> [Work item]: Where a line in the material below has the string "every", please report it.

> [Material for this exercise]:
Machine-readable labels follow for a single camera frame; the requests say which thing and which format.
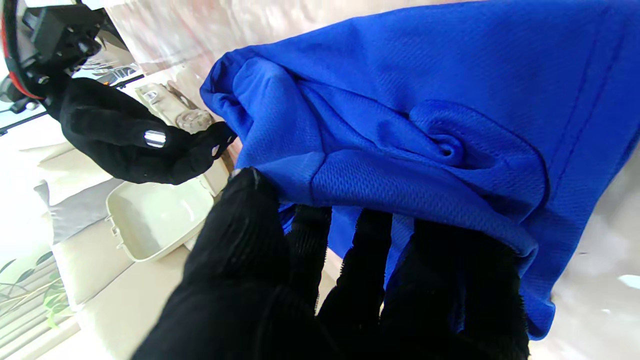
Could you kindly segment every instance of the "white couch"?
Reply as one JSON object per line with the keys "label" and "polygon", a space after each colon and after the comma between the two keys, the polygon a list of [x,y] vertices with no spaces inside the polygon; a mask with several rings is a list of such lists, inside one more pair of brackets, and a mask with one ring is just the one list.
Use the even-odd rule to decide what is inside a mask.
{"label": "white couch", "polygon": [[[70,305],[85,336],[113,359],[128,359],[158,319],[182,279],[192,243],[157,260],[134,263],[106,222],[99,222],[57,245],[58,262]],[[335,285],[342,260],[328,250],[319,304]]]}

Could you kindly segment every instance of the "green plant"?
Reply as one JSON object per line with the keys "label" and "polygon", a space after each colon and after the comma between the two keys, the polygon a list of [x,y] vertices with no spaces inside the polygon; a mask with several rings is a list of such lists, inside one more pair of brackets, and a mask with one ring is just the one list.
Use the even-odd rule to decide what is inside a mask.
{"label": "green plant", "polygon": [[[43,290],[43,305],[47,309],[47,324],[49,325],[49,327],[53,329],[58,328],[55,321],[56,318],[73,316],[73,312],[69,309],[69,301],[67,298],[67,293],[65,292],[65,287],[62,283],[62,280],[60,279],[60,273],[57,270],[49,276],[49,282],[47,284],[37,289],[29,290],[20,285],[21,282],[29,279],[36,272],[36,268],[38,265],[41,265],[42,263],[47,261],[51,256],[53,256],[53,253],[51,251],[40,256],[40,258],[38,258],[38,260],[36,261],[36,265],[34,266],[34,268],[30,268],[29,270],[23,272],[20,276],[18,276],[18,279],[13,284],[0,282],[0,287],[2,288],[2,290],[0,291],[0,319],[14,312],[21,305],[25,304],[27,300],[30,300],[34,296],[42,294]],[[5,271],[15,260],[16,259],[13,259],[7,262],[7,264],[4,264],[4,266],[0,268],[0,274]],[[18,289],[22,293],[20,295],[12,296],[12,293],[15,289]]]}

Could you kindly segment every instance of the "couch cushion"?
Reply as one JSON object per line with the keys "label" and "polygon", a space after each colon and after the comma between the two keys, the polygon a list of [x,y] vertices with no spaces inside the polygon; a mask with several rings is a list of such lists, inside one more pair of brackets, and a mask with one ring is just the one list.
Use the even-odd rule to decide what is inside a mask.
{"label": "couch cushion", "polygon": [[73,310],[78,310],[133,264],[117,245],[111,224],[98,221],[51,247]]}
{"label": "couch cushion", "polygon": [[112,178],[79,150],[71,150],[38,165],[49,184],[49,205]]}
{"label": "couch cushion", "polygon": [[80,328],[113,359],[130,358],[182,280],[188,255],[179,247],[157,261],[133,264],[76,314]]}

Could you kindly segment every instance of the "blue fabric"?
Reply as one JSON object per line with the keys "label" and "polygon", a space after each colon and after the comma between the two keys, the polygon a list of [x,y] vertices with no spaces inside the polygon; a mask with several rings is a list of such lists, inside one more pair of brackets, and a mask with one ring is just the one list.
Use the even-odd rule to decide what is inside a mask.
{"label": "blue fabric", "polygon": [[334,206],[338,255],[362,207],[397,214],[387,275],[413,217],[513,247],[539,339],[638,139],[638,24],[632,1],[407,8],[227,53],[201,94],[241,137],[238,167],[289,202]]}

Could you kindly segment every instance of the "black finger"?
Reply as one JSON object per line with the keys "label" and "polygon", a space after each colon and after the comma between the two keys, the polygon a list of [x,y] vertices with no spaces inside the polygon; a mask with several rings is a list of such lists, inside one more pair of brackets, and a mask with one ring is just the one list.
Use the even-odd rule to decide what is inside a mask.
{"label": "black finger", "polygon": [[529,337],[515,253],[501,242],[468,231],[463,251],[465,328],[461,333],[493,354],[529,356]]}
{"label": "black finger", "polygon": [[297,205],[291,231],[286,236],[291,248],[289,287],[314,313],[330,227],[331,208]]}
{"label": "black finger", "polygon": [[414,222],[410,241],[387,284],[380,318],[388,350],[397,345],[438,352],[451,336],[459,294],[455,266],[444,249],[455,231],[447,225]]}
{"label": "black finger", "polygon": [[209,213],[187,260],[193,281],[264,281],[286,286],[289,247],[275,189],[254,168],[233,178]]}
{"label": "black finger", "polygon": [[346,352],[368,347],[376,331],[384,296],[392,220],[390,213],[362,211],[353,247],[344,256],[337,285],[318,313],[318,319]]}

> [Written solution]:
Could you kindly segment every instance of the "white couch"?
Could you kindly segment every instance of the "green plant"?
Could you kindly segment every instance of the "couch cushion"?
Could you kindly segment every instance of the "blue fabric"?
Could you kindly segment every instance of the "black finger"?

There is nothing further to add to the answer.